Scan the data below and copy each line where "place" occurs.

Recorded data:
== == ==
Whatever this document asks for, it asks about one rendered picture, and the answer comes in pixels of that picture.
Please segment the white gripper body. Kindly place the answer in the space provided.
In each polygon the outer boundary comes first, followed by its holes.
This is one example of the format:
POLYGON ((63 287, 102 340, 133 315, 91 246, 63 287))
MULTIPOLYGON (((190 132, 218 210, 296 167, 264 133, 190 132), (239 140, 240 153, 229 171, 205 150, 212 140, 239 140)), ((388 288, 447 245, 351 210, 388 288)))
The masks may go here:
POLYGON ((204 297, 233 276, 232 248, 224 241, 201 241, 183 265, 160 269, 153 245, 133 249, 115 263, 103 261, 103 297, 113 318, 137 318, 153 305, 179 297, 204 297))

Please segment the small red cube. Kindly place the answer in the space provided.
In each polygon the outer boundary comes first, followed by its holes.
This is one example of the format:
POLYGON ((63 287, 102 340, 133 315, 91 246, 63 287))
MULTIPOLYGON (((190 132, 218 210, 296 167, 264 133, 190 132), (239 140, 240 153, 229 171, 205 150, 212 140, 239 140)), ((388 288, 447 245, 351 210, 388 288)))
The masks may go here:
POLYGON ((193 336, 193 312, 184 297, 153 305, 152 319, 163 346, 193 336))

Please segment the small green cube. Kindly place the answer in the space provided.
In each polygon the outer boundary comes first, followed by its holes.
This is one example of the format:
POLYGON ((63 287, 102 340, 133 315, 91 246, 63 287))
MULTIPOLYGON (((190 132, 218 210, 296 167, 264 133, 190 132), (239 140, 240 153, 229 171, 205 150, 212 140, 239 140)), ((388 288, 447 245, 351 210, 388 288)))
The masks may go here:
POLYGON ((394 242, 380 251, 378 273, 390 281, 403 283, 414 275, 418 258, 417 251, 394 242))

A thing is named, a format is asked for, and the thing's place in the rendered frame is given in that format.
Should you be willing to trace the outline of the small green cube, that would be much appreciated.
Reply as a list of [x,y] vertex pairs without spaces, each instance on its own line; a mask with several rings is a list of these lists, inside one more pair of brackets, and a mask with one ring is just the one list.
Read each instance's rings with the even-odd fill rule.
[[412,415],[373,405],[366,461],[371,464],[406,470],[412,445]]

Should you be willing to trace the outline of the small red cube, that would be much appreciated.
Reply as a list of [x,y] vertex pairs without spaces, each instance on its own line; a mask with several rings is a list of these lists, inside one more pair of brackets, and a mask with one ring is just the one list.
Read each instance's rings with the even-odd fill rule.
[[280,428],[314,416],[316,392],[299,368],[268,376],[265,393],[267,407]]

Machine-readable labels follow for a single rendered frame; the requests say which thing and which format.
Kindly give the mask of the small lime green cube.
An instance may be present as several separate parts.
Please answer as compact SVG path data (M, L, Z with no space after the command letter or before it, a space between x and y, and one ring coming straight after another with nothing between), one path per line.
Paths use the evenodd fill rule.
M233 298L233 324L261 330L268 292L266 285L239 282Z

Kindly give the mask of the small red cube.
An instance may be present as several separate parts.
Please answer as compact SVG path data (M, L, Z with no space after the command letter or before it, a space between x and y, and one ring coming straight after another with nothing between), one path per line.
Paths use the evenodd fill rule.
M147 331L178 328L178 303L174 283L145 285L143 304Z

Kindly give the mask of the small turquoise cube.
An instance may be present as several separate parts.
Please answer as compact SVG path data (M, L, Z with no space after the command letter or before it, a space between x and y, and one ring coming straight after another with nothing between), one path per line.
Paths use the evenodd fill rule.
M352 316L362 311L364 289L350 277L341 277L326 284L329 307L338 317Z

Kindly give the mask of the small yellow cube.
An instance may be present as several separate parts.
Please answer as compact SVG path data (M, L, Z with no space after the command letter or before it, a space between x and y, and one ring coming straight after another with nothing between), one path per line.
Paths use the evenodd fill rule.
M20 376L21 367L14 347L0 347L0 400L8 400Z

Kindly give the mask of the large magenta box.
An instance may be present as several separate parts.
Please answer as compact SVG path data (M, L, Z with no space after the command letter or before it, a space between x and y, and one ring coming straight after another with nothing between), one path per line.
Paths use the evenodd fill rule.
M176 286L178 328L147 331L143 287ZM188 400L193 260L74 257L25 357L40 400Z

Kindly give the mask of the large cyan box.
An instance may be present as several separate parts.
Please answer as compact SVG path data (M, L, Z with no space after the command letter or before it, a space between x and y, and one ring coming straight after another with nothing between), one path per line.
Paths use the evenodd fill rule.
== == ==
_Completed task_
Please segment the white gripper body. Kindly place the answer in the space provided.
Please segment the small red cube. Kindly place the answer in the space provided.
Please segment the small green cube. Kindly place the answer in the space provided.
A thing is named, a format is asked for, and the thing's place in the rendered frame is given in that format.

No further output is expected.